[Work order] Here is a block of records. Copy every line in it that includes "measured".

[Data under study]
*** Begin section ***

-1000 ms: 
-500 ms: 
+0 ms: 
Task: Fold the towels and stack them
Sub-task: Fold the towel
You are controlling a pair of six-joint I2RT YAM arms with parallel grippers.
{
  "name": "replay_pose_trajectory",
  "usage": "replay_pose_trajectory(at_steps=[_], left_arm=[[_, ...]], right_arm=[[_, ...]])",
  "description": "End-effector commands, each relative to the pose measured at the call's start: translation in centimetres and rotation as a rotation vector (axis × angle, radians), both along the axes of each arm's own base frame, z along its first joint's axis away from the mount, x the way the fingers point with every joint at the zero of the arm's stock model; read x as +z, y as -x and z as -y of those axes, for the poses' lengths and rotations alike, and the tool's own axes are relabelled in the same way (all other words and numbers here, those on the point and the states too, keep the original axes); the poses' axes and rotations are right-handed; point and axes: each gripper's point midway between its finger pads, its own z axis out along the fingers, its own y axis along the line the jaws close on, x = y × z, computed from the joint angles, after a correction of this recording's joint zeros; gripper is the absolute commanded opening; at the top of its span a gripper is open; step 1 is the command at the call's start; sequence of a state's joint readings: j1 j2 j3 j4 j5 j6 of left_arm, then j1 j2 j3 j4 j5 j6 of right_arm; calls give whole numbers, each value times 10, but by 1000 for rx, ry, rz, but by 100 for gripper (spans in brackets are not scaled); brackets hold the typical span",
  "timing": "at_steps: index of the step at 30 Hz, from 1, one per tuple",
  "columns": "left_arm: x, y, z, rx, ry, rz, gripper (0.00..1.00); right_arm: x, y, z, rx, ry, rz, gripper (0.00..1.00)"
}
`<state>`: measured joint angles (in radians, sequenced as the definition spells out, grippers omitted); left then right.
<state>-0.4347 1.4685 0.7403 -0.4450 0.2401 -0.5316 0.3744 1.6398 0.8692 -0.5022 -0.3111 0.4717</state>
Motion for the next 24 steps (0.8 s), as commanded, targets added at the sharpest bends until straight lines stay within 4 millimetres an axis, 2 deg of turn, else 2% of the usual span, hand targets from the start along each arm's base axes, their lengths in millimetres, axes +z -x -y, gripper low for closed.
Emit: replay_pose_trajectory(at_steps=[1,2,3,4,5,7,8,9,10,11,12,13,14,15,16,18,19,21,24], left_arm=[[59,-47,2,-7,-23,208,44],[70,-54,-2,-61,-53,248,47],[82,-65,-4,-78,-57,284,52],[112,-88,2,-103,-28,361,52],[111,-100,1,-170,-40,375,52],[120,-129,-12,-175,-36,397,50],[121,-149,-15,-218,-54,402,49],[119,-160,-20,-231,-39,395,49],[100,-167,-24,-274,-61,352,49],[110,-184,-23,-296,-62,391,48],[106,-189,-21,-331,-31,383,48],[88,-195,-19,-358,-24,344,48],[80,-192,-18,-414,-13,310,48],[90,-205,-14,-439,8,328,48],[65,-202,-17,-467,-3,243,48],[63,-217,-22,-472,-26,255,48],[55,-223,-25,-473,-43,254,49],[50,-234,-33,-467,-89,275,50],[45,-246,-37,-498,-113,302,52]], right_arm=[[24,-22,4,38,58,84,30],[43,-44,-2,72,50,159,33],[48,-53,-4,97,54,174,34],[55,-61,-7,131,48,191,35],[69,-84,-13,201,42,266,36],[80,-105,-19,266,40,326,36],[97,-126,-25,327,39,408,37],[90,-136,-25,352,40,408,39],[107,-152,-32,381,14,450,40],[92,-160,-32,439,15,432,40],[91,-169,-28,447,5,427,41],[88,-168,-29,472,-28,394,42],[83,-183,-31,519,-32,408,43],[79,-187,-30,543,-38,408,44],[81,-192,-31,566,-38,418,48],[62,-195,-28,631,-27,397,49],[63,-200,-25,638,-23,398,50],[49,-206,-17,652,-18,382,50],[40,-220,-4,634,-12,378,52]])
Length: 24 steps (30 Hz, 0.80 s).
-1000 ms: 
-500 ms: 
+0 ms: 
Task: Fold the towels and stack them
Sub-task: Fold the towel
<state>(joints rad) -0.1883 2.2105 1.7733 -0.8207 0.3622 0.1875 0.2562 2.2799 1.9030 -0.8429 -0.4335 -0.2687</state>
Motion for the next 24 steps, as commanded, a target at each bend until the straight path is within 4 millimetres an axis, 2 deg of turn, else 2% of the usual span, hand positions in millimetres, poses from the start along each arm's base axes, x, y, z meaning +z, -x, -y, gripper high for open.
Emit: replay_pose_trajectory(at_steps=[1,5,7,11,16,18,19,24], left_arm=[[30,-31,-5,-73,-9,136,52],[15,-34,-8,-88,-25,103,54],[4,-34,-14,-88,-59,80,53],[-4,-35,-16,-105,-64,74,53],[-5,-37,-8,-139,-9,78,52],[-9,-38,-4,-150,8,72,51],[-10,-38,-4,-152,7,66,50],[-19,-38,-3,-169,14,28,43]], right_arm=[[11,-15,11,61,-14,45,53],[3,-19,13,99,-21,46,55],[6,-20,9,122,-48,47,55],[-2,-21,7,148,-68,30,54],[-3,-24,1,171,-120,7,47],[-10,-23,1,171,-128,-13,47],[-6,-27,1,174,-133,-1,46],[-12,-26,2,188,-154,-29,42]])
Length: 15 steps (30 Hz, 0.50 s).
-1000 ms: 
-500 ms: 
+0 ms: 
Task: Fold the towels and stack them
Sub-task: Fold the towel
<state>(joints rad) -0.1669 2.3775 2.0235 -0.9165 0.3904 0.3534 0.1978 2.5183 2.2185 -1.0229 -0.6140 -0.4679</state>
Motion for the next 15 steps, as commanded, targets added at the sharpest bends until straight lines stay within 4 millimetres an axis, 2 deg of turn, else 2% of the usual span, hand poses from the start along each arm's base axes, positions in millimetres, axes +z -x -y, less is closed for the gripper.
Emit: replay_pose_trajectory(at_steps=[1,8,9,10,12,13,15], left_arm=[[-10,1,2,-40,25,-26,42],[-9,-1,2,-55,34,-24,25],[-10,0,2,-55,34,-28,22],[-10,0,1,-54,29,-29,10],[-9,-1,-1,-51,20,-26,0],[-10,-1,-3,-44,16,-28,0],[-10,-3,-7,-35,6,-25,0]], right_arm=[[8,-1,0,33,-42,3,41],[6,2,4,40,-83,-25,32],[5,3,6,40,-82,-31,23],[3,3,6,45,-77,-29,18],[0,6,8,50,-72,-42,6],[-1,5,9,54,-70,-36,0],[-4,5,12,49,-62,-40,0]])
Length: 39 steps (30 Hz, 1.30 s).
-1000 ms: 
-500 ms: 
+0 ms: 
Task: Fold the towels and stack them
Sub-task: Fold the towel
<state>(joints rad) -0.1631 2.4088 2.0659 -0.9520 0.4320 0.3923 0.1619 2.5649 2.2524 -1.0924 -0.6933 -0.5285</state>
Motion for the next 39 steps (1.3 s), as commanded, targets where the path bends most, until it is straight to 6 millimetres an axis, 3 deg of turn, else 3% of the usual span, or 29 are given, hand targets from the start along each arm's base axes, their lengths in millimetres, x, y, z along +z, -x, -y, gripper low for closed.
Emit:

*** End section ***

[Result]
  "description": "End-effector commands, each relative to the pose measured at the call's start: translation in centimetres and rotation as a rotation vector (axis × angle, radians), both along the axes of each arm's own base frame, z along its first joint's axis away from the mount, x the way the fingers point with every joint at the zero of the arm's stock model; read x as +z, y as -x and z as -y of those axes, for the poses' lengths and rotations alike, and the tool's own axes are relabelled in the same way (all other words and numbers here, those on the point and the states too, keep the original axes); the poses' axes and rotations are right-handed; point and axes: each gripper's point midway between its finger pads, its own z axis out along the fingers, its own y axis along the line the jaws close on, x = y × z, computed from the joint angles, after a correction of this recording's joint zeros; gripper is the absolute commanded opening; at the top of its span a gripper is open; step 1 is the command at the call's start; sequence of a state's joint readings: j1 j2 j3 j4 j5 j6 of left_arm, then j1 j2 j3 j4 j5 j6 of right_arm; calls give whole numbers, each value times 10, but by 1000 for rx, ry, rz, but by 100 for gripper (spans in brackets are not scaled); brackets hold the typical span",
`<state>`: measured joint angles (in radians, sequenced as the definition spells out, grippers omitted); left then right.

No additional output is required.